Regulatory overkill is a hallmark of progressive California, where government interventions have caused many small-business interests to flee and left much of the state struggling with a housing crisis that has priced all but the wealthy out of the market.

And now Golden State bureaucrats have a new target: They’ve set their sights on a company that helps blind and elderly people get rides to doctor appointments.

As Christian Britschgi of Reason outlined last week, the Consumer Protection and Enforcement Division of the California Public Utilities Commission — the body that regulates ridesharing companies such as Uber and Lyft — will soon vote whether to uphold a citation it issued in February to GoGo Grandparent, a company that coordinates rides for seniors and those with vision impairments.
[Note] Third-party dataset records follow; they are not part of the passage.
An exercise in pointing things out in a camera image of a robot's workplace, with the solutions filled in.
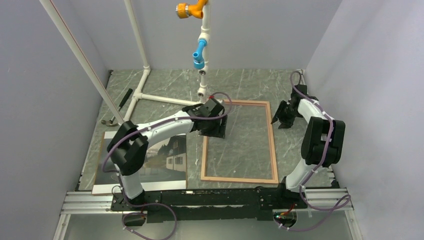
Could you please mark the aluminium extrusion rail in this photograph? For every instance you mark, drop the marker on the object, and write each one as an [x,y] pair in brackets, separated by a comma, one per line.
[83,202]

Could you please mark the pink wooden picture frame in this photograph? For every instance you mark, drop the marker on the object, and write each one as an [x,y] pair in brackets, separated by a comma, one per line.
[273,149]

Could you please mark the clear glass pane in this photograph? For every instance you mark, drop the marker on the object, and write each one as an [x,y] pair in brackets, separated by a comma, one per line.
[242,142]

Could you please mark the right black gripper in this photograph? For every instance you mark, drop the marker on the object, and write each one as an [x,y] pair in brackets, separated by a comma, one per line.
[284,122]

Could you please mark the orange nozzle fitting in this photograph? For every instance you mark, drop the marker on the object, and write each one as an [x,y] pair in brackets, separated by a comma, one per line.
[184,10]

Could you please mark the white PVC pipe stand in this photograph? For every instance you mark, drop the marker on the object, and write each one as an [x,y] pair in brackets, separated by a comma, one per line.
[138,94]

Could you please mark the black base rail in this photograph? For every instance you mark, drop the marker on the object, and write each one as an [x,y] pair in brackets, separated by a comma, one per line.
[258,203]

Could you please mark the blue nozzle fitting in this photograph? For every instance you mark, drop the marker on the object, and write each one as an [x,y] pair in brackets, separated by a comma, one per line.
[198,59]

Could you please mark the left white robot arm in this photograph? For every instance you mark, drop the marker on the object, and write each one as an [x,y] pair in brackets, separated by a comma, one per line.
[128,148]

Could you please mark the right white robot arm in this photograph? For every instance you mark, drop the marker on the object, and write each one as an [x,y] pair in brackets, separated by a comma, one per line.
[322,143]

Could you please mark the photo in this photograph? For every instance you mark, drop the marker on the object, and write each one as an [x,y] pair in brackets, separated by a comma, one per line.
[164,168]

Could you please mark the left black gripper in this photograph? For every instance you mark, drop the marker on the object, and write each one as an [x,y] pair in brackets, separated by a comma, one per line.
[219,131]

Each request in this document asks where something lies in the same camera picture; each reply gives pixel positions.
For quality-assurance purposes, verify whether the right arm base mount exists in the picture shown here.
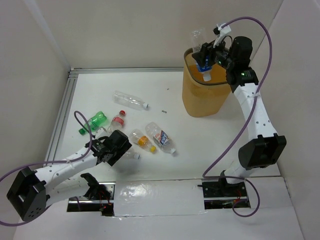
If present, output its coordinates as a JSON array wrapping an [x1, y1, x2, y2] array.
[[198, 179, 251, 210]]

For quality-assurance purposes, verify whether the clear bottle blue label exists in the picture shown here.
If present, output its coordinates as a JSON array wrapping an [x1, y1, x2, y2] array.
[[191, 28, 213, 82]]

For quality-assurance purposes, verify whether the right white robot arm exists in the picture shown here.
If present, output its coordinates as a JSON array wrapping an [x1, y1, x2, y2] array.
[[192, 36, 287, 196]]

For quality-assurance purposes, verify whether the clear bottle red-blue label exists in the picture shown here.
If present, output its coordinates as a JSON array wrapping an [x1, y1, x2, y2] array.
[[145, 122, 176, 155]]

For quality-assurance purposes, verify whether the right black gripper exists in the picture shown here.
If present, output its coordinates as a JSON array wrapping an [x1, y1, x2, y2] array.
[[192, 34, 235, 70]]

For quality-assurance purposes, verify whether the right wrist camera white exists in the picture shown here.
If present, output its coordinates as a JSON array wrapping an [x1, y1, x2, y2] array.
[[213, 23, 232, 48]]

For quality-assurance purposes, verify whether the clear bottle white cap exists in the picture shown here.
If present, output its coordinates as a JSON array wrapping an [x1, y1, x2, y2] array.
[[123, 149, 141, 160], [112, 91, 149, 111]]

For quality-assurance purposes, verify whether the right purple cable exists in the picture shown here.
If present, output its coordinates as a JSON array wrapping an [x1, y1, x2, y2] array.
[[202, 16, 274, 218]]

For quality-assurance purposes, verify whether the aluminium frame rail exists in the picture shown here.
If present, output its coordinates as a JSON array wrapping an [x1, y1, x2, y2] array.
[[69, 67, 184, 75], [44, 70, 79, 164]]

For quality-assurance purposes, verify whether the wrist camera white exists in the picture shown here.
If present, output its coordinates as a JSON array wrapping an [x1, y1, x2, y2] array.
[[213, 23, 232, 48], [96, 135, 109, 143]]

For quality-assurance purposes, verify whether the aluminium frame rail left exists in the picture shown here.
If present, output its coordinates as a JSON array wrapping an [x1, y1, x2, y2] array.
[[44, 70, 79, 164]]

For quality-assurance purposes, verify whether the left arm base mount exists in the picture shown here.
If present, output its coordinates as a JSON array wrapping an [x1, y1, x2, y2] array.
[[66, 182, 116, 217]]

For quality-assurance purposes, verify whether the orange mesh waste bin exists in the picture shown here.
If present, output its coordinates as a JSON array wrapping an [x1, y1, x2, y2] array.
[[182, 48, 231, 118]]

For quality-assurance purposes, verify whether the clear bottle red label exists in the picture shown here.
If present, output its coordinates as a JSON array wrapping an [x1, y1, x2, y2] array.
[[107, 110, 126, 134]]

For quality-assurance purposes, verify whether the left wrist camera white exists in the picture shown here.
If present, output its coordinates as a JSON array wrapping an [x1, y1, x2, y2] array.
[[96, 135, 109, 143]]

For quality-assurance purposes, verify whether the green plastic bottle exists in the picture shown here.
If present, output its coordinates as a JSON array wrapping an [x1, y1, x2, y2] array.
[[78, 111, 108, 136]]

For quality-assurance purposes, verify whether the clear bottle orange label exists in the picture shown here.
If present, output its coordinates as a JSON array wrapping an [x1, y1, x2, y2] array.
[[129, 129, 156, 154]]

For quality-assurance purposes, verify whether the aluminium frame rail back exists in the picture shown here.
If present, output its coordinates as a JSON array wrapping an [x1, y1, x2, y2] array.
[[69, 67, 184, 75]]

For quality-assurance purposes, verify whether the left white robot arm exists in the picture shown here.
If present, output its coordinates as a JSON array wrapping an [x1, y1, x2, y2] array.
[[6, 130, 132, 222]]
Launched in 2016, San Francisco-based GoGo Grandparent offers a toll-free number that people without smartphones can call to schedule a ride with Uber or Lyft. The company’s main customers are elderly and disabled people who use the service to coordinate rides to see their physicians, run errands or visit friends and family.

This is obviously good and important work. But state busybodies are having none of it. Earlier this year, the CPED fined the outfit $10,000 and ordered it to obtain a permit to operate as a transportation network company. Never mind that the company doesn’t drive anyone. It simply helps the disabled and needy seniors arrange for transportation. As Reason notes, the permit requirement would force the company to get $1 million liability insurance for its nonexistent vehicles, as well as provide lists to the state of its nonexistent drivers.

The bureaucrats argue that GoGo Grandparent is subject to a California law that defines for-hire ride services as any “person engaged in the transportation of persons by motor vehicle for compensation.” In regulatory filings, Reason notes, the commission has cited the Merriam-Webster definition of “engaged” as “involved in (the) activity.”

But this makes absolutely no sense. As the company noted in its appeal, it neither employs nor contracts with drivers. “For the (Public Utilities Commission) to regulate them would be equivalent to regulating a smartphone or the Google Alexa Device or a computer code,” a company filing notes.

In August, an administrative law judge correctly upheld GoGo Grandparent’s appeal, writing that if the regulatory agency’s generous definition of the word “engaged” were accepted, the members of the CPED themselves might also be considered a for-hire transportation service.

Since then, however, the agency has hit the stall button — perhaps out of sheer embarrassment for starting the regulatory action in the first place. State officials have offered no public pronouncements about why they would seek to make it more difficult for the elderly and visually impaired to find transportation. Perhaps it’s just for sport.

A vote on the matter is now scheduled for December. For more on this story, look up “dumb” in your dictionary.